- **TASK INSTRUCTIONS**
Would you please output the records exactly as they appear below?

- **EXERCISE MATERIAL**
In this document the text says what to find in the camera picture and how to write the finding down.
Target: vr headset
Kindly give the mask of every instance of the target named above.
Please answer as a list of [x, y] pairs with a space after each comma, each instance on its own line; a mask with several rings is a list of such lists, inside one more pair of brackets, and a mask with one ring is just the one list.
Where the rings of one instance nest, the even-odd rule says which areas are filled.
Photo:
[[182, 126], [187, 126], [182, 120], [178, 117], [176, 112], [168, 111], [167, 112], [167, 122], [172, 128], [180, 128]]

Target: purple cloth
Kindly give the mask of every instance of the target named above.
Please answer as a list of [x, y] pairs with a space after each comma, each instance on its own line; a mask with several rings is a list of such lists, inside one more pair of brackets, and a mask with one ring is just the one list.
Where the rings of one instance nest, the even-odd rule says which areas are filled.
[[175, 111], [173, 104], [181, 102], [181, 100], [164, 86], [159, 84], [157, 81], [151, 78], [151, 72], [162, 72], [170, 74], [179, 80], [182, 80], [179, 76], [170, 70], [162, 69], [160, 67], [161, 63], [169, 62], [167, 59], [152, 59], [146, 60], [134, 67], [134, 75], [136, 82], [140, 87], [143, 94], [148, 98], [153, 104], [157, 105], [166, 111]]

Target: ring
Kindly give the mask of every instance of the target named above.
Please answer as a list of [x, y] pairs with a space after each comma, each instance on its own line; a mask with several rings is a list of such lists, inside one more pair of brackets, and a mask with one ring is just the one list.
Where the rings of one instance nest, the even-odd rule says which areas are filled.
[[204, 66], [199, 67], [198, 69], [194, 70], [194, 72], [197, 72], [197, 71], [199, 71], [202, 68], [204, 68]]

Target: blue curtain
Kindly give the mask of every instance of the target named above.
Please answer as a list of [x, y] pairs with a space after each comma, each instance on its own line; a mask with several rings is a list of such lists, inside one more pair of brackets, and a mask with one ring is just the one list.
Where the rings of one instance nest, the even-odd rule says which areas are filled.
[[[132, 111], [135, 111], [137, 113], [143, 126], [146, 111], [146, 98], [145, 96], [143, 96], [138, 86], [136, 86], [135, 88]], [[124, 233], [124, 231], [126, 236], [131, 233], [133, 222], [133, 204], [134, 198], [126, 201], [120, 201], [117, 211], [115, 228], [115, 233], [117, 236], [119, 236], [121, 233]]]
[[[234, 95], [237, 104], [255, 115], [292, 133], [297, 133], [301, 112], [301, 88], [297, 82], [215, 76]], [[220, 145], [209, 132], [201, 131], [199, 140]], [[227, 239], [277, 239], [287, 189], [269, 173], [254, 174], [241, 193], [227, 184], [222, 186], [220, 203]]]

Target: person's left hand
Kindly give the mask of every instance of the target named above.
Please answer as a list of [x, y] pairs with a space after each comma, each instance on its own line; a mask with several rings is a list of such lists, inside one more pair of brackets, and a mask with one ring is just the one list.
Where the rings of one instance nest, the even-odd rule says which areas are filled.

- **OUTPUT**
In this document the text says what to find in the camera picture and how to write the finding down.
Target: vr headset
Kindly give the mask of every instance of the target named above.
Please answer as a list of [x, y] pairs with a space after each comma, each instance on its own line; a mask with several rings is a list of such lists, inside one more pair of brackets, and a mask with one ring is just the one list.
Where the rings of one instance nest, the even-odd rule says which areas are filled.
Photo:
[[182, 126], [187, 126], [182, 120], [178, 117], [176, 112], [168, 111], [167, 112], [167, 122], [172, 128], [180, 128]]

Target: purple cloth
Kindly give the mask of every instance of the target named above.
Please answer as a list of [x, y] pairs with a space after each comma, each instance on its own line; a mask with several rings is a list of such lists, inside one more pair of brackets, and a mask with one ring is just the one list.
Where the rings of one instance nest, the even-odd rule says which areas are filled.
[[175, 111], [173, 104], [181, 102], [181, 100], [164, 86], [159, 84], [157, 81], [151, 78], [151, 72], [162, 72], [170, 74], [179, 80], [182, 80], [179, 76], [170, 70], [162, 69], [160, 67], [161, 63], [169, 62], [167, 59], [152, 59], [146, 60], [134, 67], [134, 75], [136, 82], [140, 87], [143, 94], [148, 98], [153, 104], [157, 105], [166, 111]]

Target: ring
Kindly give the mask of every instance of the target named above.
Please answer as a list of [x, y] pairs with a space after each comma, each instance on its own line; a mask with several rings is a list of such lists, inside one more pair of brackets, and a mask with one ring is just the one list.
Where the rings of one instance nest, the even-odd rule says which areas are filled.
[[204, 66], [199, 67], [198, 69], [194, 70], [194, 72], [197, 72], [197, 71], [199, 71], [202, 68], [204, 68]]

Target: blue curtain
Kindly give the mask of every instance of the target named above.
Please answer as a list of [x, y] pairs with a space after each comma, each instance on its own line; a mask with several rings is a list of such lists, inside one more pair of brackets, and a mask with one ring is just the one list.
Where the rings of one instance nest, the even-odd rule says which areas are filled.
[[[132, 111], [135, 111], [137, 113], [143, 126], [146, 111], [146, 98], [145, 96], [143, 96], [138, 86], [136, 86], [135, 88]], [[124, 233], [124, 231], [126, 236], [131, 233], [133, 222], [133, 204], [134, 198], [126, 201], [120, 201], [117, 211], [115, 228], [115, 233], [117, 236], [119, 236], [121, 233]]]
[[[234, 95], [237, 104], [255, 115], [292, 133], [297, 133], [301, 112], [301, 88], [297, 82], [215, 76]], [[220, 145], [209, 132], [201, 131], [199, 140]], [[227, 239], [277, 239], [287, 189], [269, 173], [254, 174], [241, 193], [227, 184], [222, 186], [220, 203]]]

Target: person's left hand
Kindly give the mask of every instance of the target named above.
Please answer as a list of [x, y] pairs with a space after each comma, each instance on its own line; a mask with several rings is a list of such lists, inside one more pair of brackets, and a mask with one ring is just the one list.
Where the rings of one instance nest, the even-odd rule says which areas are filled.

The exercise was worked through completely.